┌──
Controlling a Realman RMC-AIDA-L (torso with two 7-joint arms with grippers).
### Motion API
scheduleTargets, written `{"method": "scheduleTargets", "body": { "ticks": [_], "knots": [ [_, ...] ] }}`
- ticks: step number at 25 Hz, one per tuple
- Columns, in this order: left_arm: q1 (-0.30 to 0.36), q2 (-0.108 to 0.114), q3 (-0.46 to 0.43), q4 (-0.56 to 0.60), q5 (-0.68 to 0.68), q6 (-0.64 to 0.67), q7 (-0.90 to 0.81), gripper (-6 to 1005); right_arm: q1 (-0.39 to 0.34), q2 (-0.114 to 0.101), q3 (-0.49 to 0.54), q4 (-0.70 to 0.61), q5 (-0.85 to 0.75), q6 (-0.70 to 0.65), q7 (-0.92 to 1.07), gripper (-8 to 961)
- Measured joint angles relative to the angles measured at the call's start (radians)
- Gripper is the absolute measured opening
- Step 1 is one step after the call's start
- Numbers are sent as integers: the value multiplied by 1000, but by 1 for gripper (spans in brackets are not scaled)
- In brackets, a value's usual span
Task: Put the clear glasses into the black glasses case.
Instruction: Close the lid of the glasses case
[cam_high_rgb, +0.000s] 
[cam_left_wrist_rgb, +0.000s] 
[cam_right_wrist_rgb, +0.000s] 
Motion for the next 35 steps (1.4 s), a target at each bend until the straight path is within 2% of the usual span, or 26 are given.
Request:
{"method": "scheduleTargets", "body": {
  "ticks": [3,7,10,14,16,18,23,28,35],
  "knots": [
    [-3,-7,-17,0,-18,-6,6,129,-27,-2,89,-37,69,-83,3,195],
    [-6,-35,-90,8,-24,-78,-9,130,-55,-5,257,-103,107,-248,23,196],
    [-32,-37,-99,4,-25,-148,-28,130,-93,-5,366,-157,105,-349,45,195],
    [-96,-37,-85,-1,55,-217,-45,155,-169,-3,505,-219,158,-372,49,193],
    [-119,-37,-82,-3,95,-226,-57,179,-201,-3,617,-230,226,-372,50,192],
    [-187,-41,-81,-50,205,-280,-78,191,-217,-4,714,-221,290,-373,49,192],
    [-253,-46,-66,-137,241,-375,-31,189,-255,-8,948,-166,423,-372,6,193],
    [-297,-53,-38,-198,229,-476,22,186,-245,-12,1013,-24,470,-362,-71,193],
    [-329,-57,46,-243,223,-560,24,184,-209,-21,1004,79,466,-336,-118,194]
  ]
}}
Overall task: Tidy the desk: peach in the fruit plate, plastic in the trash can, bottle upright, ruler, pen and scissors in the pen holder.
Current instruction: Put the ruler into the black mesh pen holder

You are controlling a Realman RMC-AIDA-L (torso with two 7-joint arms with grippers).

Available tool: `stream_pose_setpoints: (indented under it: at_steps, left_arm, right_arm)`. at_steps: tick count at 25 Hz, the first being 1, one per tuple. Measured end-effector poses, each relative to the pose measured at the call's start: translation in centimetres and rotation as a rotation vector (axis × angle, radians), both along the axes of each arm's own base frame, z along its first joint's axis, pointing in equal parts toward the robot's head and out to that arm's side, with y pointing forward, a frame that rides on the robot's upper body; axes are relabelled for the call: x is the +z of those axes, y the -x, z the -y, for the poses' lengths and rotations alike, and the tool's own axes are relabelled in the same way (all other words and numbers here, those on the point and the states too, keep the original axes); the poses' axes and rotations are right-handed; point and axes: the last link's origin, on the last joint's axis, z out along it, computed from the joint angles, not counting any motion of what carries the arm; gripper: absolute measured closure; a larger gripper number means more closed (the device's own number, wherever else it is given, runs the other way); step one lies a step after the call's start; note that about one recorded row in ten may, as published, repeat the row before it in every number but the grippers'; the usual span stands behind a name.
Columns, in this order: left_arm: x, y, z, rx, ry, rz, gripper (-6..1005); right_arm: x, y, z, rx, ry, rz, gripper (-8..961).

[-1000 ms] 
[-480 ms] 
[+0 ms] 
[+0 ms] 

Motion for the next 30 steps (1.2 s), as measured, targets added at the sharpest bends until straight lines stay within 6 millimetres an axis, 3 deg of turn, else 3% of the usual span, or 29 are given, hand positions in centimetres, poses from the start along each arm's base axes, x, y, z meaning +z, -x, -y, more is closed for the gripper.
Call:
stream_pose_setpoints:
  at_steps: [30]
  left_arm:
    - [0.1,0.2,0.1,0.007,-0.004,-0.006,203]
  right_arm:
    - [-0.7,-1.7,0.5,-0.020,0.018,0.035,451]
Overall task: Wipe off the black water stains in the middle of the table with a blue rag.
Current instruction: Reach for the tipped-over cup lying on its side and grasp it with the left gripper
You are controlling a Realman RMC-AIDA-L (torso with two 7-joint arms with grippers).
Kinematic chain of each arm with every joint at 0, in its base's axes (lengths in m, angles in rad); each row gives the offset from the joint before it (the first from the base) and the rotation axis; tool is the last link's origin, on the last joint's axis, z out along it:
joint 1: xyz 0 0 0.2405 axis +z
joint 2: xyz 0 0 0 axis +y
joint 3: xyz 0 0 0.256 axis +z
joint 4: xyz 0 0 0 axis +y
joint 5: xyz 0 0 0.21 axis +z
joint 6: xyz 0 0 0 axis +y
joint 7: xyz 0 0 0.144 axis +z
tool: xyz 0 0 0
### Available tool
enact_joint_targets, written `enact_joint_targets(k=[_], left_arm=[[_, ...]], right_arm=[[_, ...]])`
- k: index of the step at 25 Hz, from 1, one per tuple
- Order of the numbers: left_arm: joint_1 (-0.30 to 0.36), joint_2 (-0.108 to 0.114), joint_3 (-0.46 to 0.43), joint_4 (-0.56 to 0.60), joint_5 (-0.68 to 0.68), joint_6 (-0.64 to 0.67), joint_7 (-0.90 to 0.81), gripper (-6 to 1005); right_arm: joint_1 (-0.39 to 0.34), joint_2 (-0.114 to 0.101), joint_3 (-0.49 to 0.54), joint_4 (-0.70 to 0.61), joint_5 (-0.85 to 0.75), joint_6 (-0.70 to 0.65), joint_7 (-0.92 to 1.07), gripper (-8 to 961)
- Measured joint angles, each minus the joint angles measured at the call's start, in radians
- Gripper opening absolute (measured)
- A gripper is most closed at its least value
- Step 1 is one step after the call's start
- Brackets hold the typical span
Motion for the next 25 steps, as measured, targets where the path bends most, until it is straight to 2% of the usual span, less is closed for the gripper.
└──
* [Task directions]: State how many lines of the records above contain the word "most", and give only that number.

* [Solution to the problem]: 2